Exercise aim:
Read through the records below and copy each line that uses the word "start".

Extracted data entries
⟨

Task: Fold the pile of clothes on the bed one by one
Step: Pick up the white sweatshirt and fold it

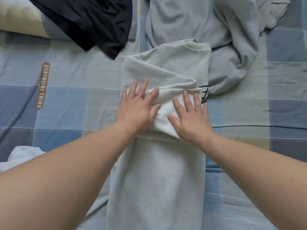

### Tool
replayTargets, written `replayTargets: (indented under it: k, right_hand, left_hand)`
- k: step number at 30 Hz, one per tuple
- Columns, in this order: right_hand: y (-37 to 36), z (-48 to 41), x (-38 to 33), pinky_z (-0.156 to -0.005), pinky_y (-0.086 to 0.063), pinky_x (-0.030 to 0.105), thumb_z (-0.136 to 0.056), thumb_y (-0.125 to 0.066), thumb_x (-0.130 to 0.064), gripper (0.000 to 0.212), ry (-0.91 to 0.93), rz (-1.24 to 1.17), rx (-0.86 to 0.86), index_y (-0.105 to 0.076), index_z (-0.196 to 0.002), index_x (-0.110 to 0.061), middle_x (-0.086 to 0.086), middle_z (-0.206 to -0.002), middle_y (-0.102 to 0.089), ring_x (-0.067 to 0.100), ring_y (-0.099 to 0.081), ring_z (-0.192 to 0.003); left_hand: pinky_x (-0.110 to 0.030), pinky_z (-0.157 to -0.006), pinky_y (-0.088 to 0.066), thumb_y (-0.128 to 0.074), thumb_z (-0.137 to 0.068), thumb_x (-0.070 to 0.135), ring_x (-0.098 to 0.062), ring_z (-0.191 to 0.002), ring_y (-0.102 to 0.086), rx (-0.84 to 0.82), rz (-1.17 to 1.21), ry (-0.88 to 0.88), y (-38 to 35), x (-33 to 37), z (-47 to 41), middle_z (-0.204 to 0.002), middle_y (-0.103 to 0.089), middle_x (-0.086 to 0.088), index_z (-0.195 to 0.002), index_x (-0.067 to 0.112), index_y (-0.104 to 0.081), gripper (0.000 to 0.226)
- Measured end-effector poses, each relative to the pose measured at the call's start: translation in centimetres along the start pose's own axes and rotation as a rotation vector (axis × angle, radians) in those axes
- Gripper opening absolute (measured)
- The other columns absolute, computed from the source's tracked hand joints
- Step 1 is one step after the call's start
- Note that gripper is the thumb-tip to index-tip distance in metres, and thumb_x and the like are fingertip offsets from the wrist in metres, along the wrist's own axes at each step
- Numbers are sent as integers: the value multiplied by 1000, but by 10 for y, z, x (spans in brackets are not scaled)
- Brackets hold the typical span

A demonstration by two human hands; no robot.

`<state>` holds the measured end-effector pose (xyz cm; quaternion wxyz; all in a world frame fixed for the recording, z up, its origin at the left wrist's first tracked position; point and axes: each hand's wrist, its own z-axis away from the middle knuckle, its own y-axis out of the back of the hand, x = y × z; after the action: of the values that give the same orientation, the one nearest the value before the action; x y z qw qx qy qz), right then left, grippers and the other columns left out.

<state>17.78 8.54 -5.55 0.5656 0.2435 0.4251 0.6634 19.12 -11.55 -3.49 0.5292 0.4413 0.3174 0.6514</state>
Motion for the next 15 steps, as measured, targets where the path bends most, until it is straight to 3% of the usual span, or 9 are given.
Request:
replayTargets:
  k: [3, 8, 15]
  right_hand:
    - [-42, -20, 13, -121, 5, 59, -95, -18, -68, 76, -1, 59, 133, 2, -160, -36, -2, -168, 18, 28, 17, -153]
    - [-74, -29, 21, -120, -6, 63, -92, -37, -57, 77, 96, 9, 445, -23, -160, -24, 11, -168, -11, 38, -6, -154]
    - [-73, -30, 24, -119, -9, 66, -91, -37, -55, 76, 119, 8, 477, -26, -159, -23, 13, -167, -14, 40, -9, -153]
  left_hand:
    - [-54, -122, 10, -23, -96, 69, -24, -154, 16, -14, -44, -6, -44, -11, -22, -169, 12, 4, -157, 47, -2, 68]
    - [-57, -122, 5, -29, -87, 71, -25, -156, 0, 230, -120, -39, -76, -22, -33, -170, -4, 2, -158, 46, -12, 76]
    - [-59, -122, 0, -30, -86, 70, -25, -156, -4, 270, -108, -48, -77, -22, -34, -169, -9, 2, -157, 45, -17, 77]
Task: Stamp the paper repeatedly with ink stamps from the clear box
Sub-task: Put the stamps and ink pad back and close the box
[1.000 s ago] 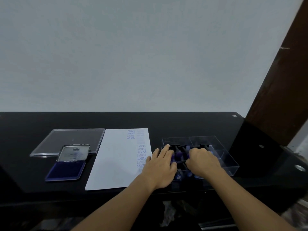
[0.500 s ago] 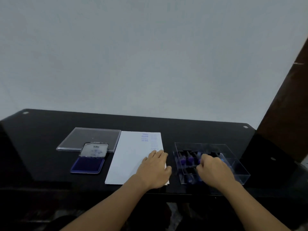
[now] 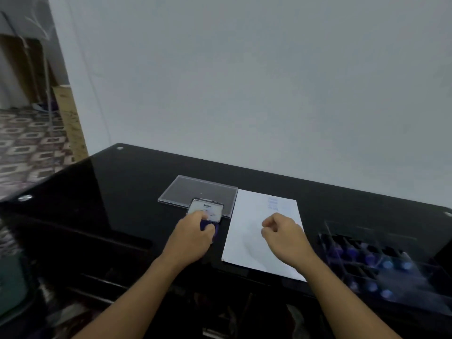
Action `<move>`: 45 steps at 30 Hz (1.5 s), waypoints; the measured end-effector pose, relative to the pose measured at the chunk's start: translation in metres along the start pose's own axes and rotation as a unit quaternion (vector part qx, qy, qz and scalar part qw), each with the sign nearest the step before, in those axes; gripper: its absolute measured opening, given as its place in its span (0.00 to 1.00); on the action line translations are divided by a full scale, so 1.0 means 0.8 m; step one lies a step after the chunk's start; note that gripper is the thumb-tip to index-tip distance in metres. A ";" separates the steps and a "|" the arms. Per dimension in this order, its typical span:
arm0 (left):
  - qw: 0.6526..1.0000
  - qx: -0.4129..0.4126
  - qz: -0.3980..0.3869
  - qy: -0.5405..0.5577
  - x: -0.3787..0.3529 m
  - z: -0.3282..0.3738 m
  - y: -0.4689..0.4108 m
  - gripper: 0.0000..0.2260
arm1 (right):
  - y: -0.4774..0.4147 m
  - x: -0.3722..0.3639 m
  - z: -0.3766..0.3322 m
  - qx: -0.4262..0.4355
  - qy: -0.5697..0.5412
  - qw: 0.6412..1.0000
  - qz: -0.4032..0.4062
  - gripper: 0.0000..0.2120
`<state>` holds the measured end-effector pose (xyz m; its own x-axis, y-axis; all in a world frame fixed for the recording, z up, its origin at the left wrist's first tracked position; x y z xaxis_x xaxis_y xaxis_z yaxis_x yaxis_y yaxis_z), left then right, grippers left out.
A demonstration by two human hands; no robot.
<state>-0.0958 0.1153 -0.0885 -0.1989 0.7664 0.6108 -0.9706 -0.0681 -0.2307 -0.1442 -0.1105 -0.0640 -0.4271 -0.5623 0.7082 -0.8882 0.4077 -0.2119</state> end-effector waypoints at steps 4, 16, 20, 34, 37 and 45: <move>0.994 0.084 0.049 0.054 0.025 -0.048 -0.031 0.06 | -0.009 -0.063 -0.031 -0.079 -0.097 0.991 -0.045 0.05; 0.946 0.230 0.037 0.226 -0.006 -0.097 -0.104 0.08 | -0.037 -0.159 -0.053 -0.303 -0.342 0.890 -0.013 0.08; 0.952 0.219 -0.002 0.214 -0.014 -0.101 -0.106 0.07 | -0.033 -0.165 -0.046 -0.319 -0.363 0.875 -0.015 0.06; 0.917 0.230 0.050 0.321 0.007 -0.114 -0.102 0.11 | -0.025 -0.168 -0.024 -0.332 -0.447 0.827 0.076 0.09; 0.918 0.227 0.049 0.320 0.006 -0.116 -0.103 0.11 | -0.027 -0.168 -0.022 -0.331 -0.438 0.832 0.076 0.09; 0.964 0.182 0.048 0.186 0.006 -0.121 -0.103 0.06 | -0.025 -0.160 -0.041 -0.241 -0.307 0.919 0.052 0.07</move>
<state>-0.0040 0.1864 -0.1399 -0.2942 0.9168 0.2700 -0.9468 -0.3182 0.0488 -0.0665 -0.0231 -0.1283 -0.6523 -0.7418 0.1556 -0.7221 0.6706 0.1701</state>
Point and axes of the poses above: each hand's wrist, its own y-axis away from the middle knuckle, its own x-axis out of the back of the hand, z = x × y, the point moved 5 cm from there along -y, towards the middle knuckle, and after that the axes turned 14 degrees about z, right-handed, at the moved point
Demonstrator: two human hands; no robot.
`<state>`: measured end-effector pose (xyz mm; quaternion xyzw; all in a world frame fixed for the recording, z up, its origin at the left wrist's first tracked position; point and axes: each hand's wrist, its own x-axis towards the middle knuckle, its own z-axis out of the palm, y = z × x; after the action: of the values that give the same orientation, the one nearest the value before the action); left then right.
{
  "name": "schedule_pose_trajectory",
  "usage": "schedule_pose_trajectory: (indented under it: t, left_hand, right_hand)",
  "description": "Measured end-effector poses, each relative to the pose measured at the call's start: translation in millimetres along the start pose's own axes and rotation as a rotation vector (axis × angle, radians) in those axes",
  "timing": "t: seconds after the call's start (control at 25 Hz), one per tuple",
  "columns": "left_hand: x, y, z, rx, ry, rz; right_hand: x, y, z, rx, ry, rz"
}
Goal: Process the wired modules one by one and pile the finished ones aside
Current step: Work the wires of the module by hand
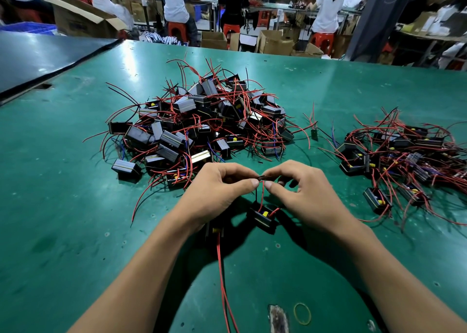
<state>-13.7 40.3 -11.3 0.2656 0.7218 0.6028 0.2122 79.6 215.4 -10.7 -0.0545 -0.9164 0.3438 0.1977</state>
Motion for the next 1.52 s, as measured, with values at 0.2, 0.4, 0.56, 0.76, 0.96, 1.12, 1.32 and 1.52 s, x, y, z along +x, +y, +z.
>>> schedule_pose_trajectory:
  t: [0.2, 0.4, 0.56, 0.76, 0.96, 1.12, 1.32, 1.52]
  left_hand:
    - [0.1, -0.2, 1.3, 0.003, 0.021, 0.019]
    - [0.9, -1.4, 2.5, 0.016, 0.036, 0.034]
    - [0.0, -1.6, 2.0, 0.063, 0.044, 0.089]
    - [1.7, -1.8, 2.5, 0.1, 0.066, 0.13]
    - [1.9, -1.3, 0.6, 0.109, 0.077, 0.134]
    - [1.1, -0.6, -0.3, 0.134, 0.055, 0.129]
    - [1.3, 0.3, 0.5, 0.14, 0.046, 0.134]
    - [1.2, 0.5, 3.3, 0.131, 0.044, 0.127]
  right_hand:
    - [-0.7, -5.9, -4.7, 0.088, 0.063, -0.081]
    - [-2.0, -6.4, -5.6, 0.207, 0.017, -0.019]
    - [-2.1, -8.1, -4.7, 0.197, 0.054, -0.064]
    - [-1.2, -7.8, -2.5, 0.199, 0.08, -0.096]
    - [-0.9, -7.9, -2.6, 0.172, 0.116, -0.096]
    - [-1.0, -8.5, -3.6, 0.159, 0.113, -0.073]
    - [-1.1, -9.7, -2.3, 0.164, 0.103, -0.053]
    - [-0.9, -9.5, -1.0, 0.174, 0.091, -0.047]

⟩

Solution:
- Measured end-effector poses, each relative to the pose measured at the call's start: translation in centimetres along the start pose's own axes and rotation as a rotation vector (axis × angle, radians) in those axes
- Step 1 is one step after the call's start
Action `<move>`: 45 steps at 30 Hz (1.5 s), waypoints; the measured end-effector pose, relative to the pose measured at the chunk's start: translation in metres along the start pose's own axes and rotation as a unit quaternion (vector part qx, qy, qz and scalar part qw), each with the sign nearest the step before, in those axes; gripper: its absolute measured opening, given as its place in its span (0.00 to 1.00); on the action line translations are divided by a full scale, so 1.0 means 0.8 m; step one lies a step after the chunk's start; note that gripper is the thumb-tip to index-tip distance in metres. A ";" separates the steps and a "|" the arms. Per dimension in this order, its typical span:
  "description": "Measured end-effector poses, each relative to the pose measured at the call's start: translation in millimetres along the start pose's own axes and rotation as a rotation vector (axis × angle, radians) in those axes",
  "timing": "t: seconds after the call's start (control at 25 Hz), one per tuple",

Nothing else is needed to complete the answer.